Electricity production based on oil is also excluded from KBC's new financing approach. While oil is a rather small source of electricity production, this new KBC exclusion has to date been rarely seen in bank policies on fossil fuels.
With KBC's new approach to the financing of weapons, only companies with "very limited arms-related activities" will be considered for financing. How limited "very limited" actually is remains unclear, and may be a sensitive grey area as weapons compromise only a small percentage of overall production for some of the most important weapons manufacturers.

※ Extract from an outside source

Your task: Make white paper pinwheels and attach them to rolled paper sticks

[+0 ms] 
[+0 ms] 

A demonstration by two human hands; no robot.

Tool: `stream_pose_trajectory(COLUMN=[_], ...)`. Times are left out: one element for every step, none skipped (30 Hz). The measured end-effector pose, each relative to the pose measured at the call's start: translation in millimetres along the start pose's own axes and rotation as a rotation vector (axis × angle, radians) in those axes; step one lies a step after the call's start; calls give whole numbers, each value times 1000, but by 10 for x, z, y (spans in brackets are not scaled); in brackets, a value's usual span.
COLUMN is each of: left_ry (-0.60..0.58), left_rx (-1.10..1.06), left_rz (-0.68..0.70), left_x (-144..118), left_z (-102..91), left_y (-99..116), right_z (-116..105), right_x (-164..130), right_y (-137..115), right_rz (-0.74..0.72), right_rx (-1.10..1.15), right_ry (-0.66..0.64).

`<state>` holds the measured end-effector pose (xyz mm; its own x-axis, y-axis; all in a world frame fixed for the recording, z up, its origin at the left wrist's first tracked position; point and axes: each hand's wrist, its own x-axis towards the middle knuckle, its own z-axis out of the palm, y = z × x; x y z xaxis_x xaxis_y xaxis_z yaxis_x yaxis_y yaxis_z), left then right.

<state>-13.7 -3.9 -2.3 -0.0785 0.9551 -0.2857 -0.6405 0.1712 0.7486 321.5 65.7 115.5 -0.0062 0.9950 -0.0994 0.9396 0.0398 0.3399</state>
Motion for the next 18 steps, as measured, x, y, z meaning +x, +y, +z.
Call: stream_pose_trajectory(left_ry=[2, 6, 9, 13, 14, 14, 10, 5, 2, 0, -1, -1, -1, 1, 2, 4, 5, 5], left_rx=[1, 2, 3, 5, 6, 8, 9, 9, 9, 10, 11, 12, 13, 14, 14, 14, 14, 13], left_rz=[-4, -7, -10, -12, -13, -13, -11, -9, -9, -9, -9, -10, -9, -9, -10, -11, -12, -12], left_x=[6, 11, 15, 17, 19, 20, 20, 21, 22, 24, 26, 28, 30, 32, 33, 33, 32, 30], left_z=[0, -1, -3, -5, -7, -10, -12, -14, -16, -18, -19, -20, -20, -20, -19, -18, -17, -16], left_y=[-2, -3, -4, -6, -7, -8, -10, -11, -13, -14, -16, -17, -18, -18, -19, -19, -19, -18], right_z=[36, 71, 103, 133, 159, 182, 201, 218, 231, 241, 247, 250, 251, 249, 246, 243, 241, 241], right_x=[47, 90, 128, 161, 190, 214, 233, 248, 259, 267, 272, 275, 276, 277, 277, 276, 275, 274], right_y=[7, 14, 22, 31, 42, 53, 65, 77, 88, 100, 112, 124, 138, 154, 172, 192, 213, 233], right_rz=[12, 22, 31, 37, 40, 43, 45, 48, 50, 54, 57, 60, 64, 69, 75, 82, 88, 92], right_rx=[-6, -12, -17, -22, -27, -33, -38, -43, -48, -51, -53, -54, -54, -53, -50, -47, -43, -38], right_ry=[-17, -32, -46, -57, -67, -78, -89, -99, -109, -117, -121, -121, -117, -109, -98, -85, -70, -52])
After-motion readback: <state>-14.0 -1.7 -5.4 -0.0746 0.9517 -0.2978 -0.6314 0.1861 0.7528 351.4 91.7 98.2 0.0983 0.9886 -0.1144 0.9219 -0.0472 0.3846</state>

Within this new sectoral approach, KBC also details how it will finance nuclear weapons. Financing will only be possible if a company which is involved in the production, development or maintenance of nuclear weapons makes a written declaration that KBC financing will not be used for activities related to nuclear weapons. Previous research has shown that KBC provided a loan of EURO 104 million to SERCO, a company that carries out maintenance for the recently renewed British nuclear weapons programme Trident.
Frank Vanaerschot concluded: "We would be curious to learn what ethical clients think of KBC's new approach to weapons financing. Regardless of whether or not the bank's financing goes directly to nuclear weapons or not, it has clearly opted to keep the door open for companies that play a role in the production and proliferation of nuclear weapons.
"It's very regrettable that on this occasion KBC failed to include nuclear weapons in its list of controversial weapons producers, a category commitment the bank made in its sustainability report of 2013."